[Problem to work on]
Output the entries below word for word, stopping once the line containing "Kindly outline the left" is done, and omit each picture.

^^^^^^^^

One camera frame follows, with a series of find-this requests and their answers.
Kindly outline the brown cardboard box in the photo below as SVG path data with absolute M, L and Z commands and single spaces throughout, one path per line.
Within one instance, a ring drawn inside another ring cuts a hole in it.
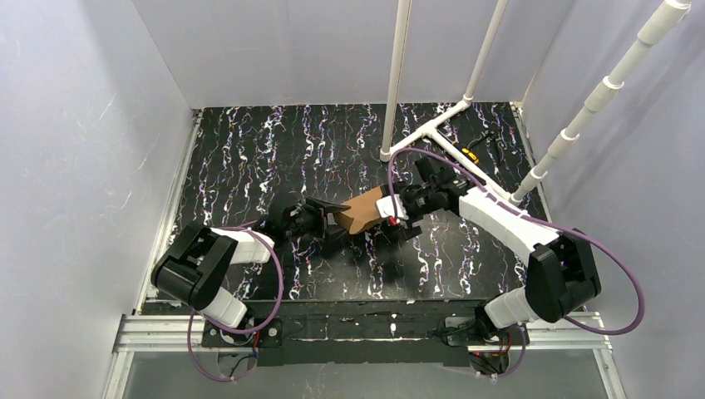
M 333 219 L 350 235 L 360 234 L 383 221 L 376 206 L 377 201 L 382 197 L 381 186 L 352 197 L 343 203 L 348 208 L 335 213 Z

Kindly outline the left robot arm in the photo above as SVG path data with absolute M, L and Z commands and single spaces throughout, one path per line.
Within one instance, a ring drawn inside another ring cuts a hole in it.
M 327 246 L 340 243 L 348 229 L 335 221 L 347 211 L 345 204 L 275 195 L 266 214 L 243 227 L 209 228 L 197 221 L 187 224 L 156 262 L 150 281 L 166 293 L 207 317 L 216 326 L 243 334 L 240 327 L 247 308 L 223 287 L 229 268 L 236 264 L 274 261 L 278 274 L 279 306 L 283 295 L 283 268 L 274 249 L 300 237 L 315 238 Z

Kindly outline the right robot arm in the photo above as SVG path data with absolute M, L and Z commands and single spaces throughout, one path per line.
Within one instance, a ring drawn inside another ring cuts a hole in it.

^^^^^^^^

[Answer to the exercise]
One camera frame follows, with a series of find-this requests and their answers.
Kindly outline the brown cardboard box in the photo below as SVG path data with absolute M, L and Z commands and single spaces throughout, one path per line.
Within one instance, a ring drawn inside another ring cuts a hole in it.
M 333 219 L 350 235 L 360 234 L 383 221 L 376 206 L 377 201 L 382 197 L 381 186 L 352 197 L 343 203 L 348 208 L 335 213 Z

Kindly outline the left robot arm in the photo above as SVG path data with absolute M, L and Z commands and single spaces throughout, one path per line.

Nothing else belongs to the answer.